This continues a series of guest columns from practitioners and bloggers I respect. The category - The Real Deal describes them well.
Quick - name the person who has been involved with more HR software startups in the last 3 decades than any other. If you guessed Dave Duffield, you are wrong. It is Naomi Bloom, who has helped more vendors with designing HR process/data models and a few corporate clients as well. She is the Managing Partner of Bloom and Wallace and her contributions to HR technology have been recognized by IHRIM and numerous industry publications.
Here she challenges us to not just look at contemporary SOA implementations as technology plays. Great insight - not just for the HR domain.
"In all of the discussion about Web services and their enablement and orchestration via the highly touted SOA middleware, there has been far too little attention paid to the importance of basing those Web services on fresh, correct and sufficiently granular object models of the subject domains. Many of the so-called IT analysts have failed to make the tight connection between getting the models right and getting the expected business benefits from SOA/Web services. Even with the clean slate that Workday has, if they aren't able to get their enterprise and, initially, human resource management (HRM) models right, it won't matter that they may have great enabling technology.
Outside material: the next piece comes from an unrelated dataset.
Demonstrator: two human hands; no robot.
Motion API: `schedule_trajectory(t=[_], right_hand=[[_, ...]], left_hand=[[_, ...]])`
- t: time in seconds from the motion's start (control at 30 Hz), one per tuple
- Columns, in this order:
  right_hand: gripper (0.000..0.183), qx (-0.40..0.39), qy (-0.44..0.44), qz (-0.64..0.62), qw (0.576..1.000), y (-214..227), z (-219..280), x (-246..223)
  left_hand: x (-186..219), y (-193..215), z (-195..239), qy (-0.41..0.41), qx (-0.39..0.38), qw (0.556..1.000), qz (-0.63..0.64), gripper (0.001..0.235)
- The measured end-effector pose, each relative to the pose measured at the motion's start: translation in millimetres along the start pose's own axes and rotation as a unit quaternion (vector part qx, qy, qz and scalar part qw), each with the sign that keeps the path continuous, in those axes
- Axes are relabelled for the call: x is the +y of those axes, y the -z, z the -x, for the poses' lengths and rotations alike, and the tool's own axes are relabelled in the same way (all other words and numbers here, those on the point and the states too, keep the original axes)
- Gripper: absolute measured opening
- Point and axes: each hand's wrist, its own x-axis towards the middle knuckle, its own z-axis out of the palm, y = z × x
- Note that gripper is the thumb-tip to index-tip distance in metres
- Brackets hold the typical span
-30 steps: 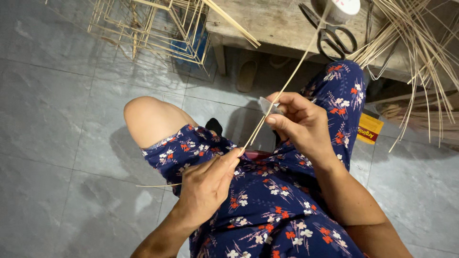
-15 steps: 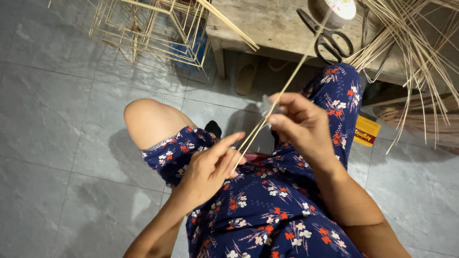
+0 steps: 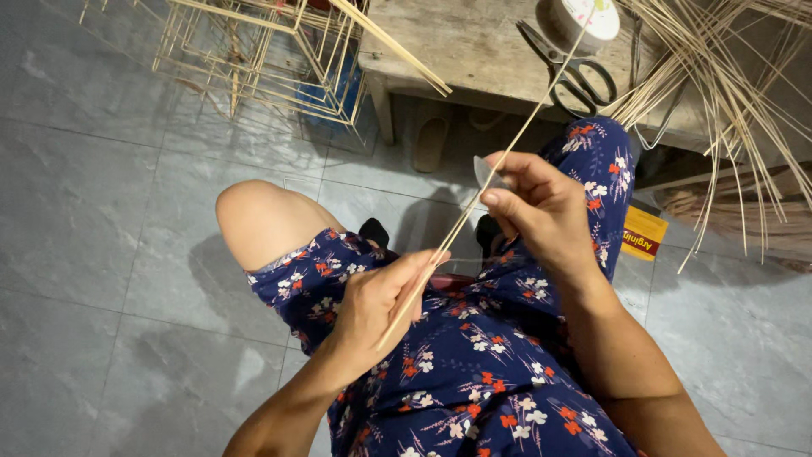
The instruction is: The person sits on the floor and repeatedly picks up thin bamboo sticks. Using a small knife, they sharpen the ends of the sticks and place them into a wire frame structure nearby.
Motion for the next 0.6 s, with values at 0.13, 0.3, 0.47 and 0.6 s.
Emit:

But getting those models right will not only require that the business analysts doing the modeling work have deep and repeated experience developing object models for the specific domains but also that the vendors are willing to create significant data and process discontinuities with their installed base and with conventional ways of thinking about these domains, discontinuities that the vendors are loath to discuss.
In HRM, about which domain I have the deepest knowledge, it's certainly time to make a fresh start. The design of most established HRM software never envisioned the integrated and durable use of contingent workers, the extent to which all HRM processes are linked strategically via competencies, the fact that a single employee might be working part-time in each of two quite separate positions within the same enterprise and need to be treated separately for such purposes as performance and scheduling but treated as a single person for purposes of taxation, or the extent to which organizations would have multiple and concurrent views of themselves for such different purposes as servicing clients and developing new products. All of these considerations and many more lead to quite different object models of the HRM domain than the ones upon which much current HRM software is built (or, in the case of some, than the absence of proper models upon which the software was built). Unless the shiny new Web services and SOA versions of older software and of all new software are based upon a very contemporary, complete, global and correct understanding of the HRM domain, we will have the same muddle under the covers that adds cost to today's implementations, operations, and service delivery.
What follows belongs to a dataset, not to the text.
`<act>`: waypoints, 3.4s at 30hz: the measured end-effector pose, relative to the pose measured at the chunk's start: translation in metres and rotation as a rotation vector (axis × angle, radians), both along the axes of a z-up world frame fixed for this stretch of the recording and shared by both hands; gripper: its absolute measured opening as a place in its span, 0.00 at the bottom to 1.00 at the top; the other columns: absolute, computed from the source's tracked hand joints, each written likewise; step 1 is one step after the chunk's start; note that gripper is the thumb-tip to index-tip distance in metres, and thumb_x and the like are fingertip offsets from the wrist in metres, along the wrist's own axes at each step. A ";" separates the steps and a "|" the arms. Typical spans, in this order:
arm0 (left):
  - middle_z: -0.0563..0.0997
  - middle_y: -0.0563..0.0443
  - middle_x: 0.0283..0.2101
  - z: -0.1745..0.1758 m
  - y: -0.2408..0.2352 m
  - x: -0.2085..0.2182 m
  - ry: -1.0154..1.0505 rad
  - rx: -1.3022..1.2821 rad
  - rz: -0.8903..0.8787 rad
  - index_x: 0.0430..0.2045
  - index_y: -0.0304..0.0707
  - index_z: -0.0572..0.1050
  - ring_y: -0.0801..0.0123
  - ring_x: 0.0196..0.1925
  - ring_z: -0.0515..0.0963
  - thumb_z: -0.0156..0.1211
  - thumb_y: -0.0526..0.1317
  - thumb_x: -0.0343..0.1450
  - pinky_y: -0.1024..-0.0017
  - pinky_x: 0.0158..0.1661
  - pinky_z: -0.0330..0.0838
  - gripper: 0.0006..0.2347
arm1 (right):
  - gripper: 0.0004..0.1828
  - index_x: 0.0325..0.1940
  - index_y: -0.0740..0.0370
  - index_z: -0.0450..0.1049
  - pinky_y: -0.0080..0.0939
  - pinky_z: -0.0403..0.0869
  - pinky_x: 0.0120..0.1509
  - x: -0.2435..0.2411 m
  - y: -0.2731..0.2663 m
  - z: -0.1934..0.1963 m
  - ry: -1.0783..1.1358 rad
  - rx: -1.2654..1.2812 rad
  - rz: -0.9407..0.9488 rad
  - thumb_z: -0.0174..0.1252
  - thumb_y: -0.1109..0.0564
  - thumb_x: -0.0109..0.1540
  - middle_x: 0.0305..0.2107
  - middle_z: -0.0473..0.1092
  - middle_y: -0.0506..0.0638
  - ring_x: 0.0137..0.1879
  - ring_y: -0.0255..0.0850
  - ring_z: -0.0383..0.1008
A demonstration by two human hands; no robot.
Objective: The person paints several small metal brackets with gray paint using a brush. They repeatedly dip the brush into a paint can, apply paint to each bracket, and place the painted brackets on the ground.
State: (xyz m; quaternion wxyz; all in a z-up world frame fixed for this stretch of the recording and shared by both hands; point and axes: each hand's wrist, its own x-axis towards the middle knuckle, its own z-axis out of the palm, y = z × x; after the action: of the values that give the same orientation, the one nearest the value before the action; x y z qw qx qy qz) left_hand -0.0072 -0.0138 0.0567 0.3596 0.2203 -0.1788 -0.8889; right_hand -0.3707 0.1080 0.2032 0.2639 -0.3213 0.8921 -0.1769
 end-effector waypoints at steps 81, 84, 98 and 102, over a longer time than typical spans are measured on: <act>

But new underlying models will likely present an historical data conversion challenge, but that's a tale for another day. Suffice it to say that when the underlying data design changes anywhere in HRM software, there is at best a highly automated but subject to manual review data conversion process and at worst a ton of brute force remapping and review. So when Oracle says that their next generation Fusion applications will be based on EBS, they are telling you that PeopleSoft customers are going to have a substantial data conversion challenge in addition to whatever else it takes to get to Fusion. And when SAP tells you that their SOA by Design new products for the middle market are similarly a fresh start, they are telling you the same thing. But if we're going to pay the price in discontinuities, let's at least be confident that the shiny new Web services are based on domain models that will be durably correct once we get through the pain of these discontinuities and new implementations.
Are we ready to step up to the real heavy lifting, the fresh modeling of our domains, that's needed to make a success of Web services and SOA? Are we prepared to undertake new implementations and discontinuities with historical data to get the real benefits of these fresh models? Our major software vendors clearly think that we aren't ready or they wouldn't be so reluctant to discuss these challenges. Perhaps these challenges will be impetus for BPO that Y2K was to in-house software refreshes. But however we get there, we aren't going to have the software we need to support modern organizations unless we're willing to make a painful and difficult break with the past. And we haven't even begun to explain these points to our managements."